The above import process will not import every record from the CSV files into Elasticsearch. If it did import all of them it would take up around 1,711 GB of space. There currently isn't a single 2TB SSD drive big enough to store 1,711 GB of index data and have enough space to not trigger the high watermarks Elasticsearch is configured for on an ext4-formatted partition.
Even if the 2 TB SSD drives did have enough formatted space they currently sell for £500+ each. The Intel SSDPECME032T401 SSD drive has 3.2 TB of space which should be more than enough but the £6,192.18 price tag is about what I've paid in rent for my flat over the past two years.
Another option would be to buy multiple SSD drives that are the same size and have a low GB / $ ratio and run them in a RAID-0 configuration.
For the sake of the queries I'll run below I'll only be importing a few choice fields. The space requirements for 1.1 billion records containing the cab_type, passenger_count, total_amount and trip_distance fields will be 102 GB when stored by Elasticsearch.
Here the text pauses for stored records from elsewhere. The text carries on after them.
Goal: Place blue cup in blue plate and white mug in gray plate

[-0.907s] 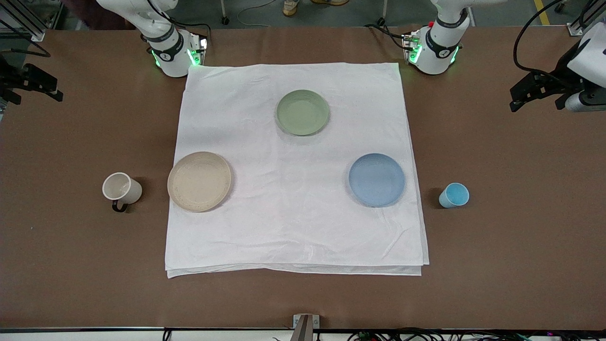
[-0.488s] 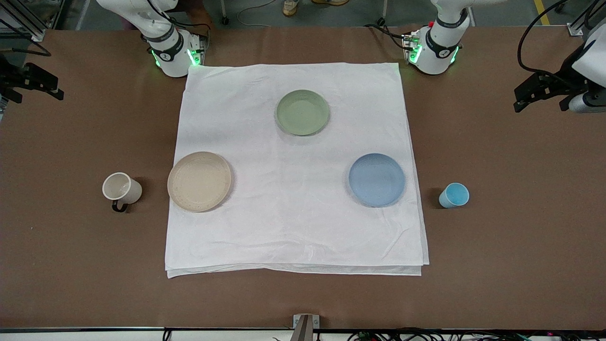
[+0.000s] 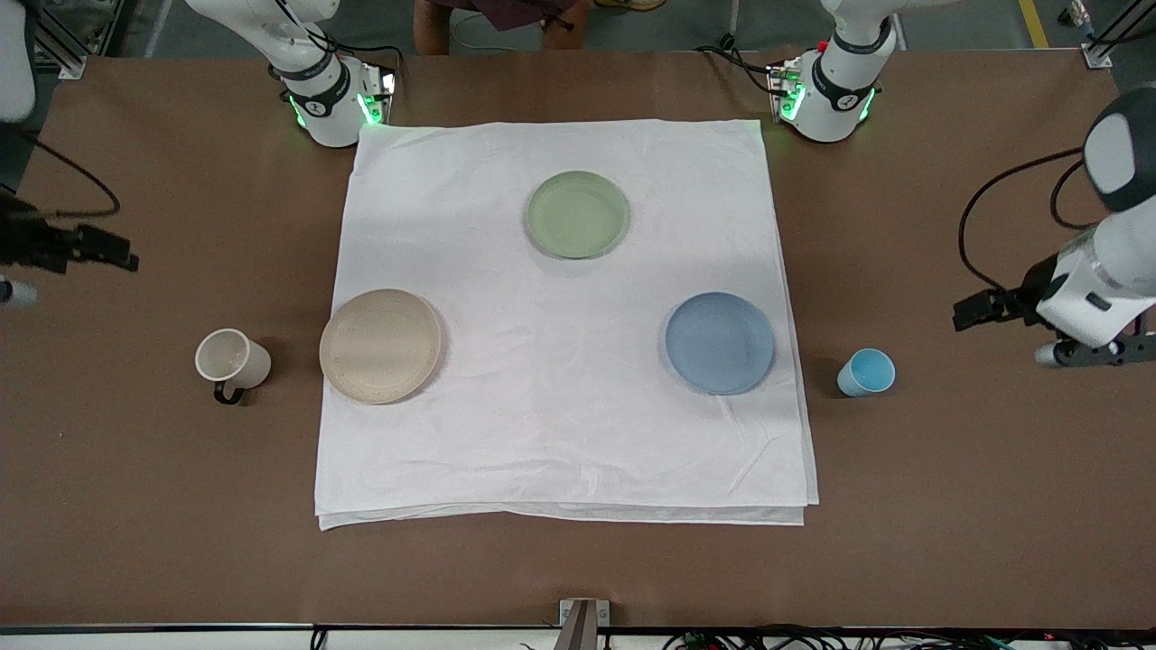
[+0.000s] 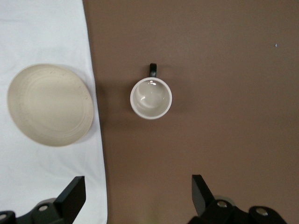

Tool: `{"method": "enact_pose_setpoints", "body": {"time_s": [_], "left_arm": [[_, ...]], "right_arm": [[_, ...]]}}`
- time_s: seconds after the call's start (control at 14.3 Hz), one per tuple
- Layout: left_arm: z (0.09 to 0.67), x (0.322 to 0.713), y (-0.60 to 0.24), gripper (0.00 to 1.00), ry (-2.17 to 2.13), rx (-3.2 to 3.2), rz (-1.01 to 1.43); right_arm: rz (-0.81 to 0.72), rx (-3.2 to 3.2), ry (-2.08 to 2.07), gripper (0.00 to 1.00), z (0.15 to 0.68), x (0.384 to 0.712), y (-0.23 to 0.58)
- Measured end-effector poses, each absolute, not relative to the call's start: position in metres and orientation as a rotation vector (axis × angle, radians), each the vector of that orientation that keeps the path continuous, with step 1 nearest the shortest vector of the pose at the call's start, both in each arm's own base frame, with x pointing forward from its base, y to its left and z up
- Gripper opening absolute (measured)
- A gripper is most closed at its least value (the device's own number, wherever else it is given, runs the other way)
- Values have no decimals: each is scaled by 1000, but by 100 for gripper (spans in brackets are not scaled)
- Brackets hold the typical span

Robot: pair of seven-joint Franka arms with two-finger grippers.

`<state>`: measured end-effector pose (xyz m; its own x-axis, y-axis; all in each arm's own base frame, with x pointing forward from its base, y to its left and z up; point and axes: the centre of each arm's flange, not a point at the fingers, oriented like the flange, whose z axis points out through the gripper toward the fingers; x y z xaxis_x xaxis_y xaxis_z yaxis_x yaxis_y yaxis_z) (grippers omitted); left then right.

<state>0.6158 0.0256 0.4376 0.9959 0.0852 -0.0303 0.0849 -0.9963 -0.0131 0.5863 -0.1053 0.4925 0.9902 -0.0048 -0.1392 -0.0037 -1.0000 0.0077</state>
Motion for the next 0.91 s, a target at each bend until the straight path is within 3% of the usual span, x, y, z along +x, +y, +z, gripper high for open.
{"method": "enact_pose_setpoints", "body": {"time_s": [0.28,0.42,0.56,0.7,0.77,0.84,0.91], "left_arm": [[326,632,34,92,-149,-3138,145],[299,633,24,78,-130,-3141,198],[275,633,17,74,-113,-3143,231],[248,633,12,59,-102,-3148,259],[236,633,11,59,-102,-3149,275],[227,632,11,54,-103,-3148,292],[220,631,11,44,-103,-3148,306]], "right_arm": [[-137,3166,-226,100,351,644,-125],[-99,3153,-273,100,302,655,-119],[-94,3146,-278,95,270,658,-115],[-114,3144,-275,91,252,657,-113],[-130,3143,-276,81,245,654,-113],[-137,3143,-278,81,239,650,-113],[-145,3142,-279,76,232,646,-112]]}}
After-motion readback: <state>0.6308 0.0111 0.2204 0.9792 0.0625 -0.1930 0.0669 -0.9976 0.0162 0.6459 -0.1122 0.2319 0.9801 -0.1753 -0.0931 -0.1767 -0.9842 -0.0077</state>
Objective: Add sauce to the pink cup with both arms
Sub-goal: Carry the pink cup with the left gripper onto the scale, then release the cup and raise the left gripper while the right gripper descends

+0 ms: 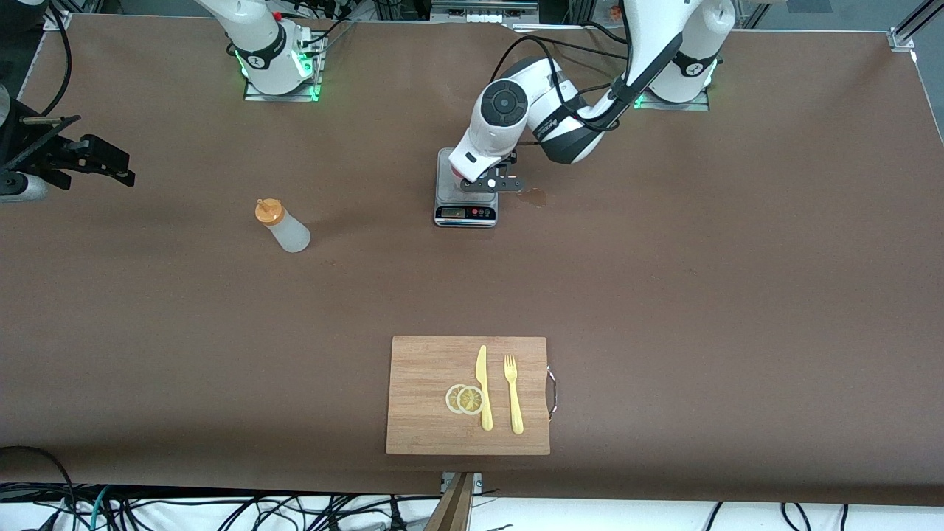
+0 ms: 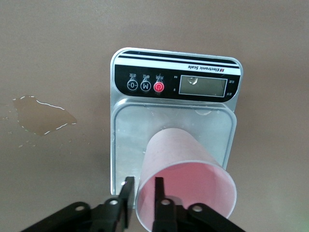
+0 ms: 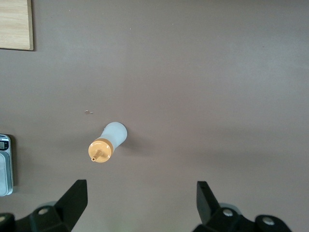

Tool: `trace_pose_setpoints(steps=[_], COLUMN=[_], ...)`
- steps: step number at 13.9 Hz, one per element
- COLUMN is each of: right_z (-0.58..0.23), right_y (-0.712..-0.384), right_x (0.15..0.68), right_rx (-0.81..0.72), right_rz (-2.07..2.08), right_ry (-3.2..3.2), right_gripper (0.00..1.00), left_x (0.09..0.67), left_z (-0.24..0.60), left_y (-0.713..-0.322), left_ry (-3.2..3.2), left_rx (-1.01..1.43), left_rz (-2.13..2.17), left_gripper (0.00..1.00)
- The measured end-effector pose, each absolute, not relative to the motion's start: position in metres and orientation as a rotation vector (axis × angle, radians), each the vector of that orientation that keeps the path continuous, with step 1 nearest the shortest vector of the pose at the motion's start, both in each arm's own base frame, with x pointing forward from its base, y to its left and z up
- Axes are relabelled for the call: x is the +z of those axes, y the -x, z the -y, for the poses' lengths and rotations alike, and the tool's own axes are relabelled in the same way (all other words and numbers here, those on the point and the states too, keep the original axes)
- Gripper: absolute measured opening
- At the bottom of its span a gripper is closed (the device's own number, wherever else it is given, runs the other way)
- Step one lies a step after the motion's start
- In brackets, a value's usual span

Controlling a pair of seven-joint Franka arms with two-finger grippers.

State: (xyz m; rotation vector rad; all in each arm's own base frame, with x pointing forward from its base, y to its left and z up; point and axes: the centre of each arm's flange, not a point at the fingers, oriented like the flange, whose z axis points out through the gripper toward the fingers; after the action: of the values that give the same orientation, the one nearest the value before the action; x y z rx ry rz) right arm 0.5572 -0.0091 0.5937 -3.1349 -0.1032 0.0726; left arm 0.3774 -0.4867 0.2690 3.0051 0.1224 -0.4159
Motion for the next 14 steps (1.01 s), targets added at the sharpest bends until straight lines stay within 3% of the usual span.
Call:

Benchmarking Queries in Elasticsearch
These queries finished faster than in any other data store I've benchmarked this data against. Unfortunately, because Elasticsearch is only indexing a subsection of the fields I cannot directly compare these results with those I've obtained from other benchmarks. Nonetheless, these query times are very impressive.
Each query was run three times in a row and the lowest query time was taken. The longest query times could be upwards of 100% longer than the shortest.
The following completed in 8.1 seconds.
SELECT cab_type,
count(*)
FROM trips
GROUP BY cab_type
The following completed in 18.18 seconds.
SELECT passenger_count,
avg(total_amount)
FROM trips
GROUP BY passenger_count
The following completed in 24.2 seconds.
SELECT passenger_count,
count(*) trips
FROM trips
GROUP BY passenger_count,
date_histogram(field='pickup_datetime',
'interval'='year',
'alias'='year')
Note: the year will be included in the results after the count, it's just not declared in the select statement due to the way the query grammar is structured in the SQL plugin for Elasticsearch.